(Items from a dataset)
/---
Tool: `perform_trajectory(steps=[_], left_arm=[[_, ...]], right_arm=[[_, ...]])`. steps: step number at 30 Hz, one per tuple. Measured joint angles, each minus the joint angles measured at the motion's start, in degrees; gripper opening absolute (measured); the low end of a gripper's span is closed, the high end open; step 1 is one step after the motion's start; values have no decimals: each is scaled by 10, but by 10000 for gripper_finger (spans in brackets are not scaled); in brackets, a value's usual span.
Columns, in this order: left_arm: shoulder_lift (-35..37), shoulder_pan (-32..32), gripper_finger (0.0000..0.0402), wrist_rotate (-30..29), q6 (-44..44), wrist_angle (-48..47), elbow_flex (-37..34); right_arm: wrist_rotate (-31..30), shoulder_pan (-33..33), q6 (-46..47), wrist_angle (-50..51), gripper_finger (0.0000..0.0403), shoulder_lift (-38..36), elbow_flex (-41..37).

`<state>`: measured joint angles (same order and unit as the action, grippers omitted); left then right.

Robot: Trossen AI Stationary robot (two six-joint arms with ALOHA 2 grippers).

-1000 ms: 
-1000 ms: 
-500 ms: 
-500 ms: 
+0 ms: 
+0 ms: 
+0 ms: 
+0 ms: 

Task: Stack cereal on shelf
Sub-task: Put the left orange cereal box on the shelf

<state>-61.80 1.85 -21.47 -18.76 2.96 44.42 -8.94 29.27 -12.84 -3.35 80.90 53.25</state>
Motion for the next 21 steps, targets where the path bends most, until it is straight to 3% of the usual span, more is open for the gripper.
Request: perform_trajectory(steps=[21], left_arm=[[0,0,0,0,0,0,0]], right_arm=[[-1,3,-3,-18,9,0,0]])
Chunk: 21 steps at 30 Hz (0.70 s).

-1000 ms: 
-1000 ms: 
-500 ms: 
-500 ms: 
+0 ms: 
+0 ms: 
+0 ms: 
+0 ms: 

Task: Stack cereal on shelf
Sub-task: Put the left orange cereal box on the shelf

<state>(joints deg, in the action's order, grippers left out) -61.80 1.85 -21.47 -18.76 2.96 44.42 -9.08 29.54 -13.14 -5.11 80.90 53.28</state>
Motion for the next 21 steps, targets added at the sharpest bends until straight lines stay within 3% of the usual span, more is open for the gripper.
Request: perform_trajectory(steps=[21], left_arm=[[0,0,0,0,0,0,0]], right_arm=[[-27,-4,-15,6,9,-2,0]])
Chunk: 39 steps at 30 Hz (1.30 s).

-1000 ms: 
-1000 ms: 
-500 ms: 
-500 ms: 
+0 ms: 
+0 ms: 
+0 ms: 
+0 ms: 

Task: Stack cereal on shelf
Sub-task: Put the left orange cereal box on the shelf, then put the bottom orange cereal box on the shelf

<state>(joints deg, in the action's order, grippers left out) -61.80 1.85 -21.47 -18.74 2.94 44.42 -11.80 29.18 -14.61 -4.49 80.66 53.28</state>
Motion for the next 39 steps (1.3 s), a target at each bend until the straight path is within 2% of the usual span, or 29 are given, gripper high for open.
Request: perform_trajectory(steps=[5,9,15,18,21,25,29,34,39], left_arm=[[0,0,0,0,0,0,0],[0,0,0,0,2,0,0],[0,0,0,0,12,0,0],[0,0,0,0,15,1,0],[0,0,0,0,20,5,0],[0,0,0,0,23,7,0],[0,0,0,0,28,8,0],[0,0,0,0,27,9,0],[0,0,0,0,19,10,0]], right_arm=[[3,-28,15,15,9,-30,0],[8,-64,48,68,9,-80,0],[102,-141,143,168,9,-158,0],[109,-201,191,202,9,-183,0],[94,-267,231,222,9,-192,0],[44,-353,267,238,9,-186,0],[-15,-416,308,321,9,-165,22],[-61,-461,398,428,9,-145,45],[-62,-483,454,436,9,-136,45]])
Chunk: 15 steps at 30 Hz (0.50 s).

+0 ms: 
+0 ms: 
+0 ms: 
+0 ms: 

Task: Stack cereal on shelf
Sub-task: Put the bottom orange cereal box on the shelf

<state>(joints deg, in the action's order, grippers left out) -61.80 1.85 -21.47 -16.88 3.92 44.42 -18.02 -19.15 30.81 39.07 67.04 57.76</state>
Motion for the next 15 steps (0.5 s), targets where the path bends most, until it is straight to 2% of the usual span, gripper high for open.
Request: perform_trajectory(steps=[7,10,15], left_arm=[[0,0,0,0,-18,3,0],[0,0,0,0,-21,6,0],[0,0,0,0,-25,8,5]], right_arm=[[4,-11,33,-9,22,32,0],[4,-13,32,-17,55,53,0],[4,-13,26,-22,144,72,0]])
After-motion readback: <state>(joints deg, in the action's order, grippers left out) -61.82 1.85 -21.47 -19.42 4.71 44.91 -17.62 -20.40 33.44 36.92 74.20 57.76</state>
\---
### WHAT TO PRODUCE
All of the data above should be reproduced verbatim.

### ANSWER TO THIS PROBLEM
Tool: `perform_trajectory(steps=[_], left_arm=[[_, ...]], right_arm=[[_, ...]])`. steps: step number at 30 Hz, one per tuple. Measured joint angles, each minus the joint angles measured at the motion's start, in degrees; gripper opening absolute (measured); the low end of a gripper's span is closed, the high end open; step 1 is one step after the motion's start; values have no decimals: each is scaled by 10, but by 10000 for gripper_finger (spans in brackets are not scaled); in brackets, a value's usual span.
Columns, in this order: left_arm: shoulder_lift (-35..37), shoulder_pan (-32..32), gripper_finger (0.0000..0.0402), wrist_rotate (-30..29), q6 (-44..44), wrist_angle (-48..47), elbow_flex (-37..34); right_arm: wrist_rotate (-31..30), shoulder_pan (-33..33), q6 (-46..47), wrist_angle (-50..51), gripper_finger (0.0000..0.0403), shoulder_lift (-38..36), elbow_flex (-41..37).

`<state>`: measured joint angles (same order and unit as the action, grippers omitted); left then right.

Robot: Trossen AI Stationary robot (two six-joint arms with ALOHA 2 grippers).

-1000 ms: 
-1000 ms: 
-500 ms: 
-500 ms: 
+0 ms: 
+0 ms: 
+0 ms: 
+0 ms: 

Task: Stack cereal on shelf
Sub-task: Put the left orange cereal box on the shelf

<state>-61.80 1.85 -21.47 -18.76 2.96 44.42 -8.94 29.27 -12.84 -3.35 80.90 53.25</state>
Motion for the next 21 steps, targets where the path bends most, until it is straight to 3% of the usual span, more is open for the gripper.
Request: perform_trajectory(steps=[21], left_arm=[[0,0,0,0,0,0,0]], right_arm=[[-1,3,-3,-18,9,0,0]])
Chunk: 21 steps at 30 Hz (0.70 s).

-1000 ms: 
-1000 ms: 
-500 ms: 
-500 ms: 
+0 ms: 
+0 ms: 
+0 ms: 
+0 ms: 

Task: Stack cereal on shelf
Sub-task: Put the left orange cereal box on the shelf

<state>(joints deg, in the action's order, grippers left out) -61.80 1.85 -21.47 -18.76 2.96 44.42 -9.08 29.54 -13.14 -5.11 80.90 53.28</state>
Motion for the next 21 steps, targets added at the sharpest bends until straight lines stay within 3% of the usual span, more is open for the gripper.
Request: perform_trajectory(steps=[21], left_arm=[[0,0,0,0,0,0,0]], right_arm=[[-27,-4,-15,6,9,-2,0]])
Chunk: 39 steps at 30 Hz (1.30 s).

-1000 ms: 
-1000 ms: 
-500 ms: 
-500 ms: 
+0 ms: 
+0 ms: 
+0 ms: 
+0 ms: 

Task: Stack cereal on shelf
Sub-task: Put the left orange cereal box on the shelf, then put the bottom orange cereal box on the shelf

<state>(joints deg, in the action's order, grippers left out) -61.80 1.85 -21.47 -18.74 2.94 44.42 -11.80 29.18 -14.61 -4.49 80.66 53.28</state>
Motion for the next 39 steps (1.3 s), a target at each bend until the straight path is within 2% of the usual span, or 29 are given, gripper high for open.
Request: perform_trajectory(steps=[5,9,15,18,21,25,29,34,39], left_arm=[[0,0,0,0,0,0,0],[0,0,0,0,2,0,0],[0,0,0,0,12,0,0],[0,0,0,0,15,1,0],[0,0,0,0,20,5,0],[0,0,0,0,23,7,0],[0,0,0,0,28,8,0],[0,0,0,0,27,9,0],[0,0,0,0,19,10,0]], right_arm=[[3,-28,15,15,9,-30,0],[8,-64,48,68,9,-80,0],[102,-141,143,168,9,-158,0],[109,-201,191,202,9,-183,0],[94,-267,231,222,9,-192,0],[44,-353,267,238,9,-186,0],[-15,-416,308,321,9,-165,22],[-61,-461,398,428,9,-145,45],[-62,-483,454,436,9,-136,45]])
Chunk: 15 steps at 30 Hz (0.50 s).

+0 ms: 
+0 ms: 
+0 ms: 
+0 ms: 

Task: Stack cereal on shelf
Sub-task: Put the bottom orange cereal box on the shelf

<state>(joints deg, in the action's order, grippers left out) -61.80 1.85 -21.47 -16.88 3.92 44.42 -18.02 -19.15 30.81 39.07 67.04 57.76</state>
Motion for the next 15 steps (0.5 s), targets where the path bends most, until it is straight to 2% of the usual span, gripper high for open.
Request: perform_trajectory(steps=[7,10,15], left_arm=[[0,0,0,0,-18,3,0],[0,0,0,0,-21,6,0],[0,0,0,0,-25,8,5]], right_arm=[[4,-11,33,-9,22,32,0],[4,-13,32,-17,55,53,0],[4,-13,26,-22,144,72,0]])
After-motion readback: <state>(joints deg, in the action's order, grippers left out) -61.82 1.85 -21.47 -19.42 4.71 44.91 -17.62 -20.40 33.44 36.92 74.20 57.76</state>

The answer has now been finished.